Within the first three and half weeks of opening the RRF application portal, over 372,000 restaurants, bars, and other eligible businesses applied, requesting over $76 billion in funds. Over half of the applications came from women (over 122,000 applications), Veterans (over 14,000 applications), and socially and economically disadvantaged business owners (over 71,000 applications). The SBA also received applications from the following priority groups:
12,898 applications from businesses with not more than $50,000 in pre-pandemic revenue;
73,671 applications from businesses with not more than $500,000 in annual pre-pandemic revenue; and
34,010 applications from businesses with $500,000 - $1,500,000 in annual pre-pandemic revenue.
This first-of-its-kind grant program provides debt-free support in the amount of annual revenue lost from 2019 and 2020, with special provisions for businesses that opened in 2020 and 2019. They can only be used on eligible expenses (below) incurred starting on February 15, 2020 and ending on March 11, 2023. Unused funds – or funds not used for these purposes – will be returned to the government. These expenses include:
Payroll (excluding employee compensation exceeding $100,000/year), employee benefits, and paid sick leave;
Mortgage, rent, and utilities;
Outdoor seating construction;
Supplies, protective equipment, and cleaning materials;
Food and beverage;
And principal business payments for business debt.

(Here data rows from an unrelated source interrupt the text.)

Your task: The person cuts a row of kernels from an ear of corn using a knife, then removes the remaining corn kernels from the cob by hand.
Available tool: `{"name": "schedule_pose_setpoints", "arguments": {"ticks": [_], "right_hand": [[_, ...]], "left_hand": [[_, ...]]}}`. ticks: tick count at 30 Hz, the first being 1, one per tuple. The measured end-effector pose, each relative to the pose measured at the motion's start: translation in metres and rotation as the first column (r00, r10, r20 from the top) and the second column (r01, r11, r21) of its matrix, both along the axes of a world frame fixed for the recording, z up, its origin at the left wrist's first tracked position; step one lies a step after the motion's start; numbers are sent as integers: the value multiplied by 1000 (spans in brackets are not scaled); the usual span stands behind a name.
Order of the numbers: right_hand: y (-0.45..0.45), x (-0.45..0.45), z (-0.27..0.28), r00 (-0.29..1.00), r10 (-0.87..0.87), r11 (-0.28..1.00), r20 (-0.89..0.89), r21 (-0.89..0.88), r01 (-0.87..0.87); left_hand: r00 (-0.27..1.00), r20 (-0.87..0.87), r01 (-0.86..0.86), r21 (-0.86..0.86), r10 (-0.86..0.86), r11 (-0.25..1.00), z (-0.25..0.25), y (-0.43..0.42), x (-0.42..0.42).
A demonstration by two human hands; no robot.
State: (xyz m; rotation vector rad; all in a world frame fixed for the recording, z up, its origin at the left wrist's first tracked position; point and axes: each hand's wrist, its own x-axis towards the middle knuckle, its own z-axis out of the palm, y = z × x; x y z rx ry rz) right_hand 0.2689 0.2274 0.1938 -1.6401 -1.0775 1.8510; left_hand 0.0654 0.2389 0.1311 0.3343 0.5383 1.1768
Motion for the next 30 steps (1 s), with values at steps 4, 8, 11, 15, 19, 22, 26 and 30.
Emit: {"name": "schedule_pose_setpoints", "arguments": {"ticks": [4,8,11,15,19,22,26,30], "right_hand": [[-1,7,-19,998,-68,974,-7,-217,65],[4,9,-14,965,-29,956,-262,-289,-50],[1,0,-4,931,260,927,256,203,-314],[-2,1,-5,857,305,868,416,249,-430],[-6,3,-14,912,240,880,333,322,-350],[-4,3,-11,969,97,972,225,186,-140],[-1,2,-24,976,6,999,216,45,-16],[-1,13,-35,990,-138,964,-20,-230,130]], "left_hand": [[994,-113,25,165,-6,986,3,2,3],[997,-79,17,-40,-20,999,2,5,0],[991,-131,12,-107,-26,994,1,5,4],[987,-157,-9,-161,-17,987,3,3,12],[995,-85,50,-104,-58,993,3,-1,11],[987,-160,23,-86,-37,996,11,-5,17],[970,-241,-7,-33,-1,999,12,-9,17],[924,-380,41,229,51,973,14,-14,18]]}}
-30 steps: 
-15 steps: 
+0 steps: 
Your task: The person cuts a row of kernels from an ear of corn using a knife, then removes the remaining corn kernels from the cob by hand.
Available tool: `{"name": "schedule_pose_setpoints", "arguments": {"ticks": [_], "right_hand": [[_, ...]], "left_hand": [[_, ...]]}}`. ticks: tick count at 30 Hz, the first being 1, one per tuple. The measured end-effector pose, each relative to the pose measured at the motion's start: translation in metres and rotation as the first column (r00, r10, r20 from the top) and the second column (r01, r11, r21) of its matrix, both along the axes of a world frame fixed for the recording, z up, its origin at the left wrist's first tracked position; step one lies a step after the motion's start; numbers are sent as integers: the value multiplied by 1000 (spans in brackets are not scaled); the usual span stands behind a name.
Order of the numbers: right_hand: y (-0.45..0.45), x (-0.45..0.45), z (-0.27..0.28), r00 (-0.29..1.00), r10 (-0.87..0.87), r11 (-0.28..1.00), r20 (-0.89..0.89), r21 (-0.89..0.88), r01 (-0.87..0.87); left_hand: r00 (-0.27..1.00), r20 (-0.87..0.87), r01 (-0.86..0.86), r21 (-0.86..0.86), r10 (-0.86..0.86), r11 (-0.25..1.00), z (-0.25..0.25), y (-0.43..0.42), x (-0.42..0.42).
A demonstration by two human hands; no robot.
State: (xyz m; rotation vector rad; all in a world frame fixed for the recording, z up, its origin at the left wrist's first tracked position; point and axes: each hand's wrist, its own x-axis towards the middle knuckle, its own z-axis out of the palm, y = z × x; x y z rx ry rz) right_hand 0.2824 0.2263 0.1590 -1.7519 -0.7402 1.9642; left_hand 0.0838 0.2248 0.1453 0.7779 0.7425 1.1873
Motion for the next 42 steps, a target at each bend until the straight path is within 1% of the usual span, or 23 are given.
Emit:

This program caters to the most vulnerable businesses: grants cannot exceed $10,000,000 per restaurant group (which cannot have more than 20 entities), and $5,000,000 per business. The SBA will prioritize awarding grants to women or Veteran-owned businesses, and socially and economically disadvantaged groups, including Black Americans, Hispanic Americans, Native Americans, Asian Pacific Americans and Subcontinent Asian Americans. And for the first time the SBA will provide an application in Spanish.
ABOUT THE IRC:
The Independent Restaurant Coalition was formed by chefs and independent restaurant owners across the country who have built a grassroots movement to secure vital protections for the nation’s 500,000 independent restaurants and the more than 11 million restaurant and bar workers impacted by the coronavirus pandemic.